Sou Eu, Não Percebes?

Estou há vários dias sem tomar os comprimidos. Já não tenho nenhum. Preciso de ir ao médico buscar uma receita. Mas não quero ir ao médico. De todas as formas, também não tenho dinheiro para levantar a receita. Vou ter de esperar. Sim, vou ter de esperar. Esperar para conseguir ir ao médico. Esperar voltar a ter dinheiro suficiente para os comprimidos. Esperar não me passar entretanto.
Estou deitado no sofá. O sofá é a minha outra cama. Desde que me levantei da cama que me deitei aqui. Levantei-me duas vezes para urinar. Numa delas aproveitei para beber água. Aproveitei e forcei-me a lavar os dentes. Não estava com vontade. Custou-me. Mas lavei-os.
Ainda não comi nada. Não comi nada o dia inteiro. Nem bebi café. Fumei cigarros. Foi a única coisa que fiz, fumar cigarros. Tenho estado aqui deitado. Já liguei a televisão umas dez vezes. Não aguento muito tempo com ela ligada.
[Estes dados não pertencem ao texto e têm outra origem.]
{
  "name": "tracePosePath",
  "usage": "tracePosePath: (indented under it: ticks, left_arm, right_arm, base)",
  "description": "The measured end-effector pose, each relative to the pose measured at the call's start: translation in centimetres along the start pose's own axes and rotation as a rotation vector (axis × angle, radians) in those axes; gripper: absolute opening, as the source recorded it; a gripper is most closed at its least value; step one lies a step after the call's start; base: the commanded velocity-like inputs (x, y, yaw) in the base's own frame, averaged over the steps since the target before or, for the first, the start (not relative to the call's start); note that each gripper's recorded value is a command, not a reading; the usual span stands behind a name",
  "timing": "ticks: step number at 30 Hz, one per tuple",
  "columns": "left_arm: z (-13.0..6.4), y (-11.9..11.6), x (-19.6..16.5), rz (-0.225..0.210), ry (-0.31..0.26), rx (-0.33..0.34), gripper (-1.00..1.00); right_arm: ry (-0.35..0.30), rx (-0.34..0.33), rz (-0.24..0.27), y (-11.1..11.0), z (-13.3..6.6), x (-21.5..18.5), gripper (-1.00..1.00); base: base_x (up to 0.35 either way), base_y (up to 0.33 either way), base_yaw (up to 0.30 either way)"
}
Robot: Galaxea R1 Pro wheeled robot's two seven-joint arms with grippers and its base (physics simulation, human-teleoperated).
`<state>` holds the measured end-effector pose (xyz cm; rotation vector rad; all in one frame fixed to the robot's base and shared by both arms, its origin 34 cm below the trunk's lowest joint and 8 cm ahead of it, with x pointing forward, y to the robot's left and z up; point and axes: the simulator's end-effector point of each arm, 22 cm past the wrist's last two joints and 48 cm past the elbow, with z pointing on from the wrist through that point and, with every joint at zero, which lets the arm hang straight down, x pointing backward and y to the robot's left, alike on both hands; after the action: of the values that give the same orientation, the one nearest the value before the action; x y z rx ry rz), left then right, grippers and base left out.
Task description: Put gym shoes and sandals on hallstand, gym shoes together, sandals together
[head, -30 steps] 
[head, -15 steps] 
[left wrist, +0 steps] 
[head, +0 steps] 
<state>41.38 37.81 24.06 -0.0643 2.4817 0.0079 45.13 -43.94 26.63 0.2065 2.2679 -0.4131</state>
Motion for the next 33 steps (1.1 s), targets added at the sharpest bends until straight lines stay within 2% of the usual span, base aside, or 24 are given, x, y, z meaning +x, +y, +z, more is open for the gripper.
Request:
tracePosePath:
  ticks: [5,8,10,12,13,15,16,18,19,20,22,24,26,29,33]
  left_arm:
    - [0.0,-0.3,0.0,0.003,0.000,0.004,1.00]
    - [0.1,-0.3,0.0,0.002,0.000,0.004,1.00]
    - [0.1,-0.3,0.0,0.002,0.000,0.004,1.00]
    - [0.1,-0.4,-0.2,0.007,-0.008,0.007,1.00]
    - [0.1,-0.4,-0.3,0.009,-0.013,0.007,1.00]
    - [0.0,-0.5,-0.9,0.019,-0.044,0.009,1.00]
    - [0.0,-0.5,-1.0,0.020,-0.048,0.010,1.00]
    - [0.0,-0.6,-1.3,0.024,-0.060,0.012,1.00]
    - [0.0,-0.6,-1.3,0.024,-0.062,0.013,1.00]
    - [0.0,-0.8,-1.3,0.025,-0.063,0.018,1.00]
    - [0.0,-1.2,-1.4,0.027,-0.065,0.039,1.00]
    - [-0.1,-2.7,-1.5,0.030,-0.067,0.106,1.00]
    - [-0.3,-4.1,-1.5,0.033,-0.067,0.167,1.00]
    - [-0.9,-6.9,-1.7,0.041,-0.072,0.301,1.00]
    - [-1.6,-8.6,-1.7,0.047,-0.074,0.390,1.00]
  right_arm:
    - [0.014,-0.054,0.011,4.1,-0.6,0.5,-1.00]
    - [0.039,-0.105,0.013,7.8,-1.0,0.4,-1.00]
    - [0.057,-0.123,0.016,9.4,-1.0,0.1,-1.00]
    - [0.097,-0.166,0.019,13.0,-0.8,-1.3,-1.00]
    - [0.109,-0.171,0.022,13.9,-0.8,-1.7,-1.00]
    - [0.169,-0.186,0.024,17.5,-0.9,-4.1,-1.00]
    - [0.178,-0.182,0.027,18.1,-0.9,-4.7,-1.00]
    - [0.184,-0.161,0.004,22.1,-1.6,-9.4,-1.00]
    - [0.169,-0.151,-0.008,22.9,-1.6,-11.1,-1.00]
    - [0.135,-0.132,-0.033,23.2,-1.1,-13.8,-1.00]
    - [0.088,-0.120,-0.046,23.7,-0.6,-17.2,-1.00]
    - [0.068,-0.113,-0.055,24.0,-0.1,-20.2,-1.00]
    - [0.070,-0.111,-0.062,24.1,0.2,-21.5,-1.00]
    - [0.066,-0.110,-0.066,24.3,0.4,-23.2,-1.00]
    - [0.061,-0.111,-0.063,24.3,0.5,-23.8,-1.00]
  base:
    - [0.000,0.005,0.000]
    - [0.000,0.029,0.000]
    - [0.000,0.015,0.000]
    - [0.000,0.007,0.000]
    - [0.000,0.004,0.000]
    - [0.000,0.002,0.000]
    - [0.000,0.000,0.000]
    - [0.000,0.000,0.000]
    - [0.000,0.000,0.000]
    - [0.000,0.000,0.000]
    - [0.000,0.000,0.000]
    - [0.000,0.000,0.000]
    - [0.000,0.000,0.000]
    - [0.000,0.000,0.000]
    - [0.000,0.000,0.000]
Mal a ligo, volto a desligá-la. Mais tarde esqueço-me e volto a ligá-la. Repete-se tudo. Ligo. Desligo. Ligo. Desligo.
Fiz um buraco na t-shirt. Um buraco feito com um borrão incandescente que tombou do cigarro. Tombou cobre o peito. Furou a t-shirt e queimou-me alguns pêlos do peito. Doeu-me mas não fiz nada. Sacudi a cinza, mas acho que não saiu nada. A cinza já se tinha infiltrado dentro da t-shirt, espalhada pelo meu corpo peludo e sujo. Também não tomei banho, hoje. Nem ontem. Não me apetece. Não me apetece fazer nada. Não me apetece trabalhar. Não me apetece ler livros. Não me apetece ouvir música. Não me apetece ver televisão. Não me apetece ver um filme. Não me apetece falar com ninguém. Não me apetece ir à praia. Não me apetece sair. Quero estar assim. Assim como estou. Um corpo quase-morto. Ninguém. Nada.
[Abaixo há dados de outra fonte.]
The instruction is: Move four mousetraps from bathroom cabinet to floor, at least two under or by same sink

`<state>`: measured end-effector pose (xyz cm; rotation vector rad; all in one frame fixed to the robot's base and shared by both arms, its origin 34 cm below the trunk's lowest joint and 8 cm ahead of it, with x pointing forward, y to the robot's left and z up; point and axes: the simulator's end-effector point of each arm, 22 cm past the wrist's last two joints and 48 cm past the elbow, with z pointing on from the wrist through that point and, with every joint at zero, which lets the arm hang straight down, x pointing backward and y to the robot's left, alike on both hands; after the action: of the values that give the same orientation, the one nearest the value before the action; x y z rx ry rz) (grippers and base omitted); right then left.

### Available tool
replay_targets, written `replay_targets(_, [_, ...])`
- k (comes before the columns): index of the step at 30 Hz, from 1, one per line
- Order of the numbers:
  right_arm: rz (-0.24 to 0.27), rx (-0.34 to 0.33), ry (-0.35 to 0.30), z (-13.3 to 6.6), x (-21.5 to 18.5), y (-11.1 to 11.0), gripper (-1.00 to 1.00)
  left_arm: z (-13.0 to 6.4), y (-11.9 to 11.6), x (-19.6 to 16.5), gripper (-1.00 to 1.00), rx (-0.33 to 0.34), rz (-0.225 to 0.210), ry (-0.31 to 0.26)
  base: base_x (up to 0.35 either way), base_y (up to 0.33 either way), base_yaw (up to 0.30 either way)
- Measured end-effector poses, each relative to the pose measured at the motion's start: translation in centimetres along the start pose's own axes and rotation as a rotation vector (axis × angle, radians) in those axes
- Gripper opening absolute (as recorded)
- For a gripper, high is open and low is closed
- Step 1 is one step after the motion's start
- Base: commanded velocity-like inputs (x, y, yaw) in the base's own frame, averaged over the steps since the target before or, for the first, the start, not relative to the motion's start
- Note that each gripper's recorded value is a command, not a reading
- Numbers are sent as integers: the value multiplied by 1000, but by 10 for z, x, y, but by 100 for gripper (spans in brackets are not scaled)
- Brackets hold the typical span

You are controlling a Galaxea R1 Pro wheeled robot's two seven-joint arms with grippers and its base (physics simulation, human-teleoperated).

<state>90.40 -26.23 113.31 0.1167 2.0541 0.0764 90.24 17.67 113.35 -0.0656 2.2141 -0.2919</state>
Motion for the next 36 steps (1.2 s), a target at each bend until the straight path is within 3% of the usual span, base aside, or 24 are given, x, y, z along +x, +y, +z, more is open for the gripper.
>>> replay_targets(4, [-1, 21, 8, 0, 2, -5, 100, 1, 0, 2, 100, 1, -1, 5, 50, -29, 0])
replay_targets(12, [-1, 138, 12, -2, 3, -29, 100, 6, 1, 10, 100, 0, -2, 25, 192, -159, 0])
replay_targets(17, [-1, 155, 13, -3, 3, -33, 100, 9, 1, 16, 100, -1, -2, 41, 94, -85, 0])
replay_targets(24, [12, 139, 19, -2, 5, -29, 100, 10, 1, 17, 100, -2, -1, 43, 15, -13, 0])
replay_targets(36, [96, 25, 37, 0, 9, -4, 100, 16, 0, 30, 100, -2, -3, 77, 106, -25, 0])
O peso do meu corpo vai talhando o sofá. Um baixo-relevo. Não me levanto. Afundo-me. Pareço cair dentro do sofá. Cada vez mais fundo. Não, não caio. Misturo-me. Sinto o meu corpo a espalhar-se pelo sofá, pelas almofadas, pelos braços, pelos pés do sofá. Vou entrando, caindo, misturando, aos poucos, um pouco de cada vez, parte por parte até ao todo, e deixo de ser eu e passo a ser nós, eu e o sofá, os dois que somos um. Um sítio fofo, pouco confortável porque estou a precisar de ser estofado. Mas ainda sirvo. Ainda alivio as costas, as dores nas pernas, o cansaço. Ainda sirvo como paliativo para as tristes vidas alheias. Embalo as neuras. Deita. Deita-te aqui. Deita-te em cima de mim. Sente-me o conforto. Garanto-te o encaixe perfeito. Moldo-me a ti. Anda. Vem daí.
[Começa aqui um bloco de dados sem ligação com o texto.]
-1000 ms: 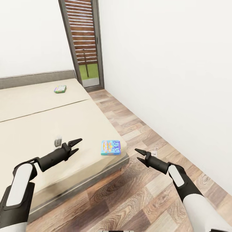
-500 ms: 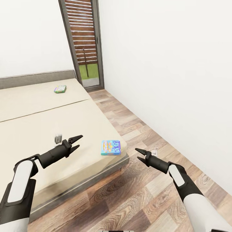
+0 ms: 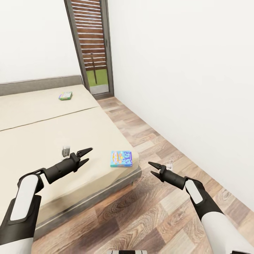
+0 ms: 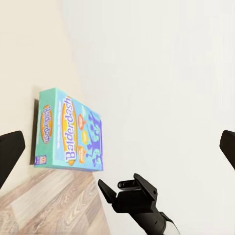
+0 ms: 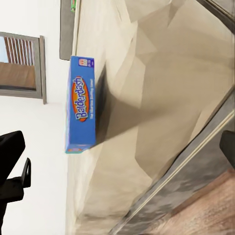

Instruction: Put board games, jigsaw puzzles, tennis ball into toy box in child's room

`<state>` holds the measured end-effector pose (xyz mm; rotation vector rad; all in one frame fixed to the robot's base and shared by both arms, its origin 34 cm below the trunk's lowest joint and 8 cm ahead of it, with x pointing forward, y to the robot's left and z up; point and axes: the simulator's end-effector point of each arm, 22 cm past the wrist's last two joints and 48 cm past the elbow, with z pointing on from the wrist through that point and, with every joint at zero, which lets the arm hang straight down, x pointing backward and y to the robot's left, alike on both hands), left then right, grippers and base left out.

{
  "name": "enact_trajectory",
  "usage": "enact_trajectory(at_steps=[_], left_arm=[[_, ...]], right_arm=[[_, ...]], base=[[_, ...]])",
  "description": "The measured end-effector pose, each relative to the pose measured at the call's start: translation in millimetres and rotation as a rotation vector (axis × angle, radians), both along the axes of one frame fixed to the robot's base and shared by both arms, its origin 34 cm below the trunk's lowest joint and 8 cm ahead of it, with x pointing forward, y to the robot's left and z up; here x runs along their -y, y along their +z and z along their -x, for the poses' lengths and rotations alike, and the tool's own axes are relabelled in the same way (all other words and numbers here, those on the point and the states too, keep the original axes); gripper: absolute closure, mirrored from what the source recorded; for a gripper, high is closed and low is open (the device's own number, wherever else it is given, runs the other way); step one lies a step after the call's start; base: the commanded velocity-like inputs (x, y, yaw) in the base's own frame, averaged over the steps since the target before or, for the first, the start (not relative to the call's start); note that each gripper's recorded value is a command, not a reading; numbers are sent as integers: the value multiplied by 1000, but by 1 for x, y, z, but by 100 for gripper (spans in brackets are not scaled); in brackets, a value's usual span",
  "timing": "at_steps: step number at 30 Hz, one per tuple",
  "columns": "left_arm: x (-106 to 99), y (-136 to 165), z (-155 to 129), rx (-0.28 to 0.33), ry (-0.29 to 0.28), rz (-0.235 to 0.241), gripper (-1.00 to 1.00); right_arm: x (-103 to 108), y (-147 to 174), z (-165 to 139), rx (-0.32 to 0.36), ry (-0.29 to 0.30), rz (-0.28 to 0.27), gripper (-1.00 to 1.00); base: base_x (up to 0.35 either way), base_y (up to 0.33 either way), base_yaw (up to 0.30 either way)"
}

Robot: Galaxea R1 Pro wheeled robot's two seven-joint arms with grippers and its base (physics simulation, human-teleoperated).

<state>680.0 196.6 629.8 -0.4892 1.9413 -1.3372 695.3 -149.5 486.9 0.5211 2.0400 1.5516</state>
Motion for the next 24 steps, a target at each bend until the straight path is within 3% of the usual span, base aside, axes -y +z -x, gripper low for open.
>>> enact_trajectory(at_steps=[15, 24], left_arm=[[11, -7, 3, -5, -26, -8, -100], [12, -9, 3, -9, -25, -12, -100]], right_arm=[[1, -3, 0, 3, -1, 1, -100], [0, -3, 1, 0, 2, -1, -100]], base=[[0, 0, 5], [0, 0, 153]])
Muitos dias. Muitas noites. Muito tempo de passagem entre então e agora. Toca a campainha. Sinto uma chave na porta. A porta abre-se. Alguém diz
Estás cá?
e percebo que é ela. Vem à minha procura. Estou aqui, digo-lhe, mas sei que não me ouve. Ouço-lhe os passos no corredor. Aparece à entrada da porta. Olha pela sala. Olha para mim. Não me vê. Ou vê-me? Ela avança em direcção a mim e senta-se. Liga a televisão. Coloca os pés para cima da mesa de apoio. E pergunta
Onde é que ele anda?
e ainda se queixa
As molas do sofá!
e quero dizer-lhe que não são as molas do sofá. Sou eu. Sou eu que estou excitado com ela sentada em cima de mim. Vá lá, ainda não perdi toda a libido.